Le mardi, aucun produit de la vache ne doit sortir du carré. Le mercredi et le samedi, on ne doit donner son lait à qui que ce soit. Aucun animal ne quitte définitivement l'étable.
On donne aussi les conseils suivants : “n'accepte pas que la pluie mouille ton veau. Fais-lui du feu quand il fait froid ou, mieux, loge-le dans une case. En février, donne-lui du goumbambé pilé. Tu le coucheras d'un côté, tu lui donneras la moitié du breuvage, puis tu le feras changer de côté et donneras le reste. Garde-lui de la fane d'arachide.”

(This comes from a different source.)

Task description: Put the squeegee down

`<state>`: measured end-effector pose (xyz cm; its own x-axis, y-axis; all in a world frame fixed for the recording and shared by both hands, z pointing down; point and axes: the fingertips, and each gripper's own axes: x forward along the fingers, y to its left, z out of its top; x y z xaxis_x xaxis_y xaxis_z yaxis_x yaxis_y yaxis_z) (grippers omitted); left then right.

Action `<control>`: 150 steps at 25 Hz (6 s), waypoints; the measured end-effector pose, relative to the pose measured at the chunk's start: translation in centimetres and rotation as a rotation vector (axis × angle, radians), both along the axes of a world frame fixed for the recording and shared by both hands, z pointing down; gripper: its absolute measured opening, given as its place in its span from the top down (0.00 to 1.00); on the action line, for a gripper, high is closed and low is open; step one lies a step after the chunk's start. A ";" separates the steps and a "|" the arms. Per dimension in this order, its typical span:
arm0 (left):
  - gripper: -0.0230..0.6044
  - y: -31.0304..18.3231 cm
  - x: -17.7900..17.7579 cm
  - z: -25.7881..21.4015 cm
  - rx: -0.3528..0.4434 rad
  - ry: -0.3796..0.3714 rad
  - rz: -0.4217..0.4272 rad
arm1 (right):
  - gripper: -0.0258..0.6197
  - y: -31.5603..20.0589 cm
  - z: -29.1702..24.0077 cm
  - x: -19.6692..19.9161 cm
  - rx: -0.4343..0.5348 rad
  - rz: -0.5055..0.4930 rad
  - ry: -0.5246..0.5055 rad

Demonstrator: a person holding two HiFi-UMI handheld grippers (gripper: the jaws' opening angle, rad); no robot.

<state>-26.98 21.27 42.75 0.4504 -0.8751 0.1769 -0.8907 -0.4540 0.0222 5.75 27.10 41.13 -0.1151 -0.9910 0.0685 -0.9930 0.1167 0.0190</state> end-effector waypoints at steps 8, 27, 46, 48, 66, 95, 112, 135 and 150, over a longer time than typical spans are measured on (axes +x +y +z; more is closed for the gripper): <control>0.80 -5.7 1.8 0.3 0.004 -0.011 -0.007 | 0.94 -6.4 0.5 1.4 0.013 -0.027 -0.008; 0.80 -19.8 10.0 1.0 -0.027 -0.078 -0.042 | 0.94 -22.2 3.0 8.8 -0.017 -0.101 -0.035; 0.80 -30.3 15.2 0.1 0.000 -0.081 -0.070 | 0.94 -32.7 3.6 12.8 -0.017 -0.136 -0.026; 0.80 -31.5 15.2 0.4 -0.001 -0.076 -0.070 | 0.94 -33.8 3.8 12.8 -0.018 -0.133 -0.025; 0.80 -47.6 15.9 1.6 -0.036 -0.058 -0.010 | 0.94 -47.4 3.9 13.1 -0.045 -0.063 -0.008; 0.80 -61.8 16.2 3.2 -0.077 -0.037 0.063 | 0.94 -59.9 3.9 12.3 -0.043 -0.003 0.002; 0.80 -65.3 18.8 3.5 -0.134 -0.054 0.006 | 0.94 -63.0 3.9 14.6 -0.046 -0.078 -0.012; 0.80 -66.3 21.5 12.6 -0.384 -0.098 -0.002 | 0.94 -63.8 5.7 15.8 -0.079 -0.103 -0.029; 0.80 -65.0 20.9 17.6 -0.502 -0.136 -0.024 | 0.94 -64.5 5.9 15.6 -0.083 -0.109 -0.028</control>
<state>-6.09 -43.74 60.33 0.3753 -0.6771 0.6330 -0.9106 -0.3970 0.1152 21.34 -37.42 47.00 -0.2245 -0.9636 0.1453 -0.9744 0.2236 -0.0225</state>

Au début d'avril, chauffe de l'eau, délave de l'argile dedans, ajoute du sel et donne à boire à ton petit bétail. Le froid et l'humidité de l'hivernage ne lui feront rien du tout. De plus, il ignorera ce que c'est que le diwni, ce fléau de la jeunesse bovine.
Si une vache a trop de peine à mettre bas, place-lui un cola dans la gueule. Aussitôt qu'elle l'aura croqué, le veau tombera ; pour évacuer le délivre, il suffit de piler du maïs, d'en mélanger la pâte avec de l'eau salée qu'elle prendra. L'accouchement terminé, on procède au massage, le long de l'échine, avec des feuilles chauffées au préalable, surtout si c'est une primipare.
Ce doit être un homme sans autre ambition que celle de chercher à vivre. Une femme ayant dépassé la quarantaine, ou s'en approchant quelque peu, peut remplir le même rôle. On rémunérait ainsi le berger autrefois :
Les bêtes rentreront au complet, tous les soirs, à l'étable. Il les mènera à un pâturage abondant.
Elles ne pénétreront de la journée dans aucun champ, dans aucun enclos. Le berger est responsable des dégâts qu'elles peuvent commettre. Il ne les frappera qu'avec des bâtons de sindia (cassia siébéfiana), de boylé, etc.
Nourrir le berger et le vêtir, lui donner un parapluie en bambou. Le jeudi et le dimanche matin, lui remettre tout le lait du troupeau, qui lui appartient de plein droit.
Notes
1. Chlorophora excelsa.
2. Psrospermum guineense (Hypercaricae).